The Changing Face Of 'Resources' And The Place Of Religion In The Contemporary World

The Changing Face Of 'Resources' And The Place Of Religion In The Contemporary World
04.09.2018 LISTEN

Scholars have rightly or wrongly split hairs over what constitutes resources. There are those who argue that resources are made. There are others, mostly 'religious' people who believe resources are created. I take the middle path: arguing that resources are both made and created. At best we have potential resources. Everything in effect is a resource (depending on our level of knowledge). I, therefore, take the middle path that resources are both made and created.
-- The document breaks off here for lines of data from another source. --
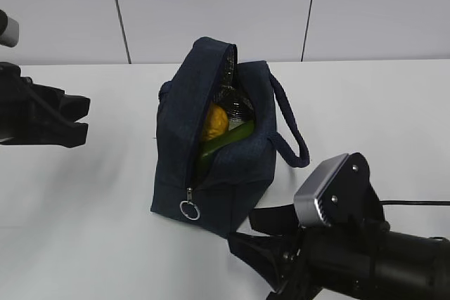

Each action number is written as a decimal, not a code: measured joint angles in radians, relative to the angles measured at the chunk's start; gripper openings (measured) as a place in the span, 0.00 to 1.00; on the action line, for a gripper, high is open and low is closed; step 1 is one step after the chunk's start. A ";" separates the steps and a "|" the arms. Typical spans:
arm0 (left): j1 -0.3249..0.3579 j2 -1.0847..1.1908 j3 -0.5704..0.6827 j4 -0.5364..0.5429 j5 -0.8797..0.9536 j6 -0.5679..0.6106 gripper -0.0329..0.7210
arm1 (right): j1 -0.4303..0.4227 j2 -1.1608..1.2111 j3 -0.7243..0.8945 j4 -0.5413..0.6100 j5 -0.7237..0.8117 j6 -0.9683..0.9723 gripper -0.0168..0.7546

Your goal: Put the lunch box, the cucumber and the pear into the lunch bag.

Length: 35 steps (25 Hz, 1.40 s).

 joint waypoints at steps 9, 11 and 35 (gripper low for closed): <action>0.000 0.000 0.000 0.000 0.000 0.000 0.36 | 0.000 0.101 0.000 -0.043 -0.079 0.031 0.48; 0.000 0.000 0.000 0.000 0.000 0.000 0.36 | 0.000 0.109 -0.002 -0.043 -0.085 0.023 0.48; 0.000 0.000 0.000 0.000 -0.021 0.000 0.36 | 0.000 0.275 -0.214 -0.053 -0.021 -0.174 0.46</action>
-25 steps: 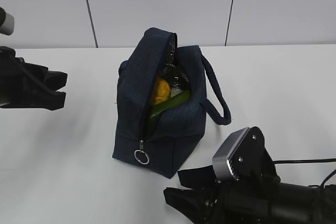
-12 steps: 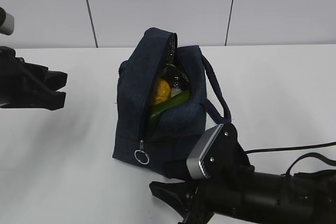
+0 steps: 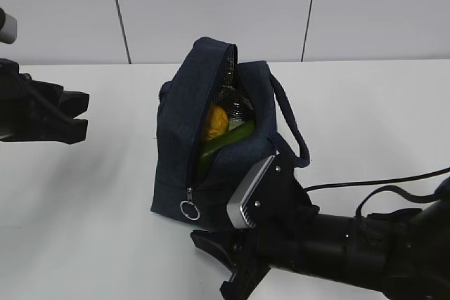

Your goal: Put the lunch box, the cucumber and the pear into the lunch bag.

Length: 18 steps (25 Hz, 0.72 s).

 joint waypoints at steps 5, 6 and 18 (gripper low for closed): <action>0.000 0.000 0.000 -0.002 0.000 0.000 0.36 | 0.000 0.040 -0.012 0.009 0.002 -0.012 0.40; 0.000 0.000 0.000 -0.003 0.000 0.000 0.36 | 0.000 0.041 -0.014 0.015 0.002 -0.019 0.38; 0.000 0.000 0.000 -0.041 -0.001 0.000 0.36 | 0.000 0.041 -0.064 0.045 0.034 -0.029 0.37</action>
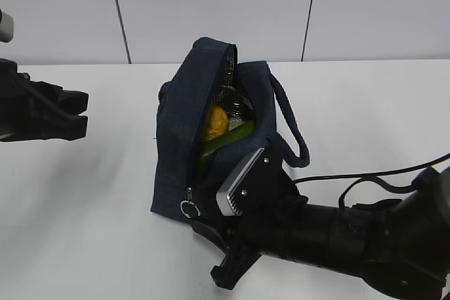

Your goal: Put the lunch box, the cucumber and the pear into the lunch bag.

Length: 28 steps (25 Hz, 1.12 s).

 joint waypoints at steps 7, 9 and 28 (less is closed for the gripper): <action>0.000 0.000 0.000 -0.003 0.000 0.000 0.36 | 0.000 0.029 -0.009 0.000 0.008 0.000 0.37; 0.000 0.000 0.000 -0.003 0.000 0.000 0.36 | 0.000 0.029 -0.009 0.000 -0.003 0.000 0.37; 0.000 0.000 0.000 -0.003 -0.007 0.000 0.36 | 0.000 0.039 -0.011 0.000 -0.041 0.000 0.30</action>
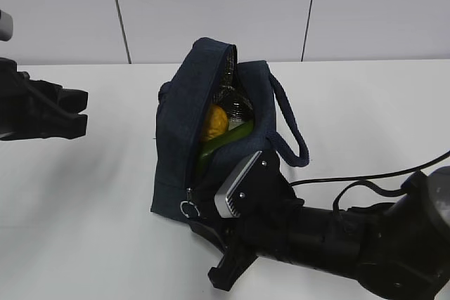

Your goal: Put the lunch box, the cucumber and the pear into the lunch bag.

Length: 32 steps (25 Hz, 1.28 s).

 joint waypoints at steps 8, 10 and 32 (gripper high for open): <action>0.000 0.000 0.000 0.000 0.000 0.000 0.36 | 0.000 0.018 0.000 0.000 -0.016 0.000 0.30; 0.000 0.000 0.000 0.000 0.000 0.000 0.36 | 0.000 0.018 0.000 0.000 -0.019 0.000 0.30; 0.000 0.000 0.000 0.000 -0.001 0.000 0.36 | 0.000 0.019 -0.015 0.000 -0.012 0.003 0.29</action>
Over the centuries, what we call resources have gone through different levels and phases in history. At some point, what was needed was land. The whole issue over enclosure in England and dispossession of the poor was because land was gold at the time. John Stuart Mill's notion of trusteeship was partly meant to rationalise English dispossession of other people's land. In our own country, Gold Coast (Ghana), the Aborigines Right Protection Society was formed in 1897 to challenge British land dispossession Act, which was in the offing. Elsewhere in South Africa, Apartheid defended the Bantustan system because they wanted to take land from the 'natives'. Ngugi's 'Weep Not Child' has a question 'Where did our land go?'

It was the quest for land that led to what became known as territorial aggrandisement among other cultures. In our own backyard, the Asante embarked on wars of expansion beyond their territorial space because they wanted land. In fact, before the British colonised us in the later part of the nineteenth century (after Berlin Conference of 1884-5), the Asante colonised their neighbours from the eighteenth century. The Baganda of Uganda also colonised the Busoga. All was because of land! It was these domestic colonialism that partly informed some African societies to establish alliances with the colonisers.
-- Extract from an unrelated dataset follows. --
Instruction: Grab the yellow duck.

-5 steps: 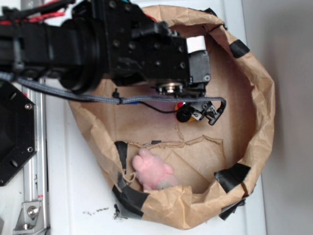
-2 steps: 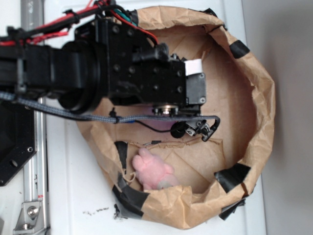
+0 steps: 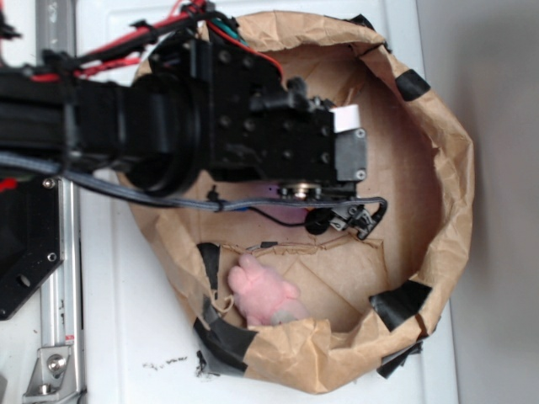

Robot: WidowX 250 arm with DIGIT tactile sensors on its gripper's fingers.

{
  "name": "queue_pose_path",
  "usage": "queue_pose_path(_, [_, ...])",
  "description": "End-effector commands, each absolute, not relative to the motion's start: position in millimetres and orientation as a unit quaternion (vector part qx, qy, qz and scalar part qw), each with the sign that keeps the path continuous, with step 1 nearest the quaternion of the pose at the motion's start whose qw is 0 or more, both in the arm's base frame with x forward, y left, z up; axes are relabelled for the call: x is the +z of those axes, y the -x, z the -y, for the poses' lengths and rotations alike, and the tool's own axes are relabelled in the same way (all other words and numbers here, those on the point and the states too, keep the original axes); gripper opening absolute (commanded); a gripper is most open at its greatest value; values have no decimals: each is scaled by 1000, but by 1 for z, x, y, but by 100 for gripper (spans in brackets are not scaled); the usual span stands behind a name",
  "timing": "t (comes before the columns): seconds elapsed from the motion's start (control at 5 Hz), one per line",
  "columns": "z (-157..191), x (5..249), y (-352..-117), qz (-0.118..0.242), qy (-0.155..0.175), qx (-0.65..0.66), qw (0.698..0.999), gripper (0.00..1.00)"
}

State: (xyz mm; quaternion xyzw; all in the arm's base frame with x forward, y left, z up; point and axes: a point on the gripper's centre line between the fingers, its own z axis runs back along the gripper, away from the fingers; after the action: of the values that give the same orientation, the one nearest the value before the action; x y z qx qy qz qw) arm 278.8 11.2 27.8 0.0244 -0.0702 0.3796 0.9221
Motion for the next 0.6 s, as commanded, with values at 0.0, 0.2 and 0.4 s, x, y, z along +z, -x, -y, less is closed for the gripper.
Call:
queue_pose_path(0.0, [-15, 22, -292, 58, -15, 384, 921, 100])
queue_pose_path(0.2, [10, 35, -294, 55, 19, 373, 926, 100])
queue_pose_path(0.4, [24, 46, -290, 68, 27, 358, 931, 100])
After land, the next resource was labour. Nations acquired tracts of lands. What was needed next was labour to work the land. This partly gave birth to slavery in the sixteenth century. The 'discovery' of the Americas by Europeans made the need for human labour a necessity. The means of production was so crude and basic that human labour was needed to do production. In Gold Coast, the Asante went around enslaving others, long before the Europeans emerged. Scholars always want to pacify the conscience of pre-modern slavers in Africa by arguing that it was more benign than so-called modern slavery introduced by the Arabs and Europeans. Notwithstanding the force of this debate, a slave is a slave. And no one would want to be enslaved by either by his own people or by another people. In the end, more labour was needed, and more people were enslaved.

After centuries of slavery and enjoying the fruit of it, some people started campaigning against slavery. Scholars are divided over what actually started the protest against slavery. Was it religion? Was it on humanitarian grounds? Was a matter of the law of diminishing returns? Was the case of technological improvement? Whatever it is the use of slaves became redundant, and those who were enslaved were either shipped back to their ancestral lands or became marginalised in their host country.
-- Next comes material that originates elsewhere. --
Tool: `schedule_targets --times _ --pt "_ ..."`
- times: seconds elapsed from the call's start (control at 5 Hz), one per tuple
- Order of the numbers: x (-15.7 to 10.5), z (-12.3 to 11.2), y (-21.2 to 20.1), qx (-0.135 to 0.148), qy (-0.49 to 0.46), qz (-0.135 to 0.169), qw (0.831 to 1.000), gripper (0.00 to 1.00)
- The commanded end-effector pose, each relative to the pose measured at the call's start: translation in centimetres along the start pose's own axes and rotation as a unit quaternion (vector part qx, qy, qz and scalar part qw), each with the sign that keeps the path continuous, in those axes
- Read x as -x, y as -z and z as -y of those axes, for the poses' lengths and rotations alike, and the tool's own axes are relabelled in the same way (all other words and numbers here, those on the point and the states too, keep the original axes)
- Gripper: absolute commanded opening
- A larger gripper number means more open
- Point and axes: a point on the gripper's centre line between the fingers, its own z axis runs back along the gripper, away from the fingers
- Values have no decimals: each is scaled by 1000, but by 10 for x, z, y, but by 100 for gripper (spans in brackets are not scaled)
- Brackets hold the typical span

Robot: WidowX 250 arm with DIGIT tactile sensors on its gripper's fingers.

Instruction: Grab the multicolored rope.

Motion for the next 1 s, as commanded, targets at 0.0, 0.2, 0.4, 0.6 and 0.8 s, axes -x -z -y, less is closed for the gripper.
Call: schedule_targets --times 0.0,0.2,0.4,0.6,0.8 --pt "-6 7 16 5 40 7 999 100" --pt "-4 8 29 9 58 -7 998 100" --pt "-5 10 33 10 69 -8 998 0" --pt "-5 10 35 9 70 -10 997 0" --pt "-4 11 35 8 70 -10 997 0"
After the abolition of slavery, technology became the catchword. The industrial revolution in England in the mid of the eighteenth was a catalyst in birthing another type of resources - technology. Other European nations felt the flames of industrialisation. It got to America and now Asia. The Asian case is referred to as late industrialised countries. Technology partially replaced human labour. Did Africa industrialise? In the search of land and slaves, we had that at our own level as Africans. But in terms of industrialisation, too, we were not doing badly. At least, histories say there were nascent industries - light industries to be specific in many African societies. Among the Akan, we had weaving, cloth making leatherwork, building, and so on.

It is clear that there is a thread that could be detected in my narrative. First, land led to labour (slavery) and after abundance, people could relax and think, leading to technology. After technology, we have moved to the information age. Any nation that is able to manage, control and distribute information rules the world. It is no longer land, slaves, or even trite technology. It is more about INFORMATION. The hue over Information and Communication Technology (ICT) is in recognition of the salience of information as a mark of our 'civilisation'. We live in information revolution age. Here is where I think most African countries are lacking. And here is where I locate our challenge.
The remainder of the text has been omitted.